The polishing brush according to claim 3, wherein the flow path is opened in the axial direction at the end of the support shaft.
The polishing brush according to claim 3, wherein the flow path is open toward a direction intersecting the axial direction at the end of the support shaft.
The holder includes a base that holds a base end side of the plurality of linear abrasives, and a shank portion that is connected to a rotation driving unit of a polishing machine,
The shank portion protrudes from the base to the side opposite to the side where the free end of the linear abrasive is located,
The polishing brush according to claim 1, wherein the channel passes through the shank portion and the base.
2. The nozzle according to claim 1, further comprising a nozzle that directs a protruding direction of the cutting agent fixed to the holder and discharged through the flow path toward a side where the plurality of linear abrasives are located.
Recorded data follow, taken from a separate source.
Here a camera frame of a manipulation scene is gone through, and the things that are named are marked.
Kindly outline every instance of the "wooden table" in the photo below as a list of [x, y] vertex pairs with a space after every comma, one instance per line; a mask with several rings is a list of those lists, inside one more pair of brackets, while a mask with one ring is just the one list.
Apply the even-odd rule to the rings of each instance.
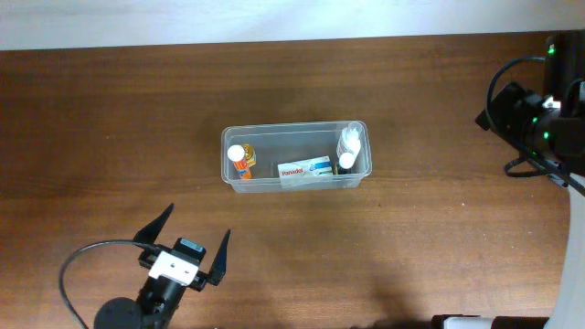
[[[57, 276], [75, 249], [232, 229], [228, 273], [188, 292], [172, 328], [348, 328], [439, 313], [549, 316], [569, 199], [511, 179], [517, 153], [473, 122], [511, 58], [549, 34], [91, 48], [0, 53], [0, 322], [77, 328]], [[543, 67], [512, 78], [540, 90]], [[220, 178], [224, 128], [358, 119], [372, 175], [357, 189], [239, 195]], [[133, 247], [74, 262], [83, 317], [135, 298]]]

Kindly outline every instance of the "bottle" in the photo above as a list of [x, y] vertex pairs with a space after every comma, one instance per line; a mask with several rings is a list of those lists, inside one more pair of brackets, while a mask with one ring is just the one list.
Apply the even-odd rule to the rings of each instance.
[[228, 149], [228, 158], [234, 163], [236, 170], [238, 171], [239, 178], [251, 179], [252, 172], [248, 167], [246, 161], [246, 151], [241, 145], [232, 145]]
[[356, 158], [349, 152], [341, 154], [339, 161], [335, 164], [335, 174], [345, 175], [351, 174], [351, 167], [354, 166]]
[[351, 122], [341, 131], [339, 142], [337, 143], [337, 156], [341, 159], [341, 154], [351, 153], [354, 161], [362, 148], [359, 135], [362, 133], [362, 125], [359, 122]]
[[254, 148], [250, 144], [242, 144], [241, 147], [246, 151], [246, 162], [248, 163], [248, 168], [250, 168], [256, 164], [256, 152], [254, 152]]

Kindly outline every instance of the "clear plastic container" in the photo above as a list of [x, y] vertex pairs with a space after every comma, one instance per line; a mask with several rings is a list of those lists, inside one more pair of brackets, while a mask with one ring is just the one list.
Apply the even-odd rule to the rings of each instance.
[[[336, 147], [341, 131], [352, 121], [284, 123], [226, 128], [221, 134], [221, 177], [238, 193], [286, 192], [356, 187], [372, 173], [372, 155], [363, 122], [361, 151], [352, 174], [312, 177], [305, 184], [281, 186], [278, 164], [313, 159], [328, 155], [331, 165], [337, 162]], [[256, 153], [256, 164], [250, 168], [252, 179], [239, 179], [226, 151], [234, 144], [250, 144]]]

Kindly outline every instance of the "black cable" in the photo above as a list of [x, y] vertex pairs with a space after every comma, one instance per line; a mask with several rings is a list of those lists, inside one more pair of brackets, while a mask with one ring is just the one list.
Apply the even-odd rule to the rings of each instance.
[[67, 294], [65, 293], [65, 285], [63, 283], [63, 278], [65, 276], [65, 270], [71, 264], [71, 262], [73, 262], [83, 252], [85, 252], [89, 249], [96, 248], [96, 247], [102, 247], [102, 246], [108, 246], [108, 245], [133, 245], [136, 247], [140, 247], [142, 249], [149, 249], [152, 252], [160, 251], [160, 249], [153, 244], [135, 242], [135, 241], [128, 240], [128, 239], [113, 239], [113, 240], [105, 240], [105, 241], [92, 243], [92, 244], [85, 246], [81, 249], [77, 249], [75, 252], [73, 252], [65, 260], [63, 265], [61, 265], [61, 270], [58, 273], [58, 286], [59, 286], [58, 290], [61, 293], [61, 298], [63, 299], [65, 306], [69, 309], [71, 314], [73, 314], [73, 317], [75, 317], [75, 319], [80, 323], [81, 327], [84, 329], [90, 329], [90, 328], [85, 324], [85, 322], [83, 322], [83, 319], [81, 319], [80, 314], [77, 313], [77, 311], [75, 310], [73, 305], [71, 305], [71, 302], [69, 301], [69, 297], [67, 297]]
[[569, 106], [569, 97], [570, 97], [570, 93], [573, 90], [573, 88], [575, 88], [575, 85], [577, 85], [578, 83], [582, 83], [583, 79], [582, 78], [577, 78], [574, 79], [570, 84], [569, 87], [567, 88], [567, 90], [565, 90], [565, 94], [563, 95], [563, 102], [561, 103], [563, 107], [565, 106]]
[[492, 116], [490, 115], [490, 103], [492, 102], [492, 95], [494, 94], [495, 84], [497, 83], [500, 76], [502, 76], [502, 74], [504, 74], [504, 72], [506, 72], [508, 69], [512, 68], [514, 65], [522, 63], [522, 62], [527, 62], [527, 61], [542, 62], [542, 61], [545, 61], [545, 58], [536, 57], [536, 56], [528, 56], [528, 57], [523, 57], [523, 58], [512, 59], [509, 62], [507, 62], [501, 69], [499, 69], [495, 73], [494, 77], [492, 78], [492, 82], [490, 82], [490, 87], [487, 90], [487, 96], [485, 98], [485, 116], [487, 118], [487, 121], [490, 123], [492, 131], [494, 131], [495, 134], [497, 134], [503, 140], [505, 140], [510, 145], [512, 145], [512, 147], [516, 148], [522, 156], [524, 156], [525, 158], [530, 158], [535, 163], [539, 164], [540, 166], [542, 166], [544, 168], [544, 169], [542, 169], [543, 172], [545, 172], [546, 174], [554, 174], [554, 175], [558, 176], [560, 179], [565, 181], [567, 184], [569, 184], [571, 187], [573, 187], [575, 190], [577, 190], [579, 193], [581, 193], [582, 195], [585, 196], [585, 186], [581, 185], [579, 182], [577, 182], [575, 179], [573, 179], [569, 174], [558, 169], [555, 165], [550, 164], [548, 161], [540, 158], [536, 154], [533, 154], [531, 150], [529, 150], [527, 147], [525, 147], [519, 141], [506, 135], [505, 133], [502, 133], [499, 130], [499, 128], [495, 125], [495, 122], [492, 119]]
[[512, 168], [517, 165], [524, 163], [527, 159], [524, 156], [520, 156], [519, 158], [510, 161], [509, 163], [504, 165], [504, 173], [508, 177], [512, 178], [529, 178], [529, 177], [538, 177], [542, 175], [546, 175], [547, 172], [544, 170], [533, 170], [533, 171], [526, 171], [526, 172], [511, 172]]
Polishing brush.
The polishing brush according to claim 1, wherein the linear abrasive is provided with an aggregate yarn of inorganic long fibers.
The polishing brush according to claim 10, wherein the linear abrasive has a circular cross-sectional shape.
A polishing method using a polishing brush having a plurality of linear abrasives and a holder for holding the plurality of linear abrasives,
In the holder, a flow path for discharging a liquid cutting agent toward the side where the free end of the linear abrasive is located,
When the workpiece is polished by moving the polishing brush and the workpiece relative to each other while the free end of the linear abrasive is in contact with the workpiece, the free end of the linear abrasive is positioned from the flow path. A polishing method, wherein the cutting agent is discharged toward the side.
The polishing method according to claim 12, wherein the flow path is opened inside a region surrounded by the plurality of linear abrasives in the holder.